Go D E, Stottmann R W
Divisions of Human Genetics and Developmental Biology, Cincinnati Children's Hospital Medical Center, Cincinnati, OH 45229, USA.
Curr Mol Med. 2016;16(4):343-52. doi: 10.2174/1566524016666160316150847.

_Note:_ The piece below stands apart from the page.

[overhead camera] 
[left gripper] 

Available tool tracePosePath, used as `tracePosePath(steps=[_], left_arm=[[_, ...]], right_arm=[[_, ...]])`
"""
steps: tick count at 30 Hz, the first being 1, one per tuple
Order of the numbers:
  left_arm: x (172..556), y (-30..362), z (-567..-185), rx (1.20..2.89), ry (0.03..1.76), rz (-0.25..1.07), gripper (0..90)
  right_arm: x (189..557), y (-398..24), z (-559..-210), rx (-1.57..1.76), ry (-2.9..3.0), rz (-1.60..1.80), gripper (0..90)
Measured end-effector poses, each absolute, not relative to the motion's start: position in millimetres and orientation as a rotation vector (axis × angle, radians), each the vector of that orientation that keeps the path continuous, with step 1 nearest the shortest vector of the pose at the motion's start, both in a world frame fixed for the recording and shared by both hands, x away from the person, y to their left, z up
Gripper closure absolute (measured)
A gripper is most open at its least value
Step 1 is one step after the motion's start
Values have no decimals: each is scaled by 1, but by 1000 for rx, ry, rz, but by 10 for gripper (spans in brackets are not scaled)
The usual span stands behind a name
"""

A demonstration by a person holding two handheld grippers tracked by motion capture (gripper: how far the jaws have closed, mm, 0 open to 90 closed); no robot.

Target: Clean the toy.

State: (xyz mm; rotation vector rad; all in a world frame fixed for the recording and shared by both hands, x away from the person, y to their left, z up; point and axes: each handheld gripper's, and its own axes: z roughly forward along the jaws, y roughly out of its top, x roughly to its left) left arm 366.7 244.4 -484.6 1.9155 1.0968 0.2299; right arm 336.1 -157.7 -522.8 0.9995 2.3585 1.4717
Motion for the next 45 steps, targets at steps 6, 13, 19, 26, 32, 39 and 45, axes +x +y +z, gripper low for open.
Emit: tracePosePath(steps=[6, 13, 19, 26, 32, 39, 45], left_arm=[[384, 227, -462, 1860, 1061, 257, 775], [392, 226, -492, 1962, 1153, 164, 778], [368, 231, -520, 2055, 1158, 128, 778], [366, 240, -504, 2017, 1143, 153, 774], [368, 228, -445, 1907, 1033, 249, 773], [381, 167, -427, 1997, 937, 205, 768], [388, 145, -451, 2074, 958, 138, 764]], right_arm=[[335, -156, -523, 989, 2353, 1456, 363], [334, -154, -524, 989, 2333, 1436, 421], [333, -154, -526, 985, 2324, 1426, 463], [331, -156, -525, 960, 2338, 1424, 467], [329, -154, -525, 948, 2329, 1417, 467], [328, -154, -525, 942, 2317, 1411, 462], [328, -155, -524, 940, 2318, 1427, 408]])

There has been prolonged and significant interest in manipulating the genome for a wide range of applications in biomedical research and medicine. An existing challenge in realizing this potential has been the inability to precisely edit specific DNA sequences. Past efforts to generate targeted double stranded DNA cleavage have fused DNA-targeting elements such as zinc fingers and DNA-binding proteins to endonucleases. However, these approaches are limited by both design complexity and inefficient, costineffective operation. The discovery of CRISPR/Cas9, a branch of the bacterial adaptive immune system, as a potential genomic editing tool holds the promise of facile targeted cleavage. Its novelty lies in its RNA-guided endonuclease activity, which enhances its efficiency, scalability, and ease of use. The only necessary components are a Cas9 endonuclease protein and an RNA molecule tailored to the gene of interest. This lowbarrier of adoption has facilitated a plethora of advances in just the past three years since its discovery. In this review, we will discuss the impact of CRISPR/Cas9 on biomedical research and its potential implications in medicine.
在生物医学研究和医学的广泛应用中,人们对操纵基因组有着长期且浓厚的兴趣。实现这一潜力的现有挑战在于无法精确编辑特定的DNA序列。过去为产生靶向双链DNA切割所做的努力,是将诸如锌指和DNA结合蛋白等DNA靶向元件与核酸内切酶融合。然而,这些方法受到设计复杂性以及低效、成本高昂的操作的限制。作为一种潜在的基因组编辑工具,细菌适应性免疫系统的一个分支CRISPR/Cas9的发现带来了轻松进行靶向切割的希望。它的新颖之处在于其RNA引导的核酸内切酶活性,这提高了其效率、可扩展性和易用性。唯一必要的组件是一个Cas9核酸内切酶蛋白和一个针对感兴趣基因定制的RNA分子。自发现以来的短短三年里,这种低应用门槛推动了大量进展。在这篇综述中,我们将讨论CRISPR/Cas9对生物医学研究的影响及其在医学中的潜在意义。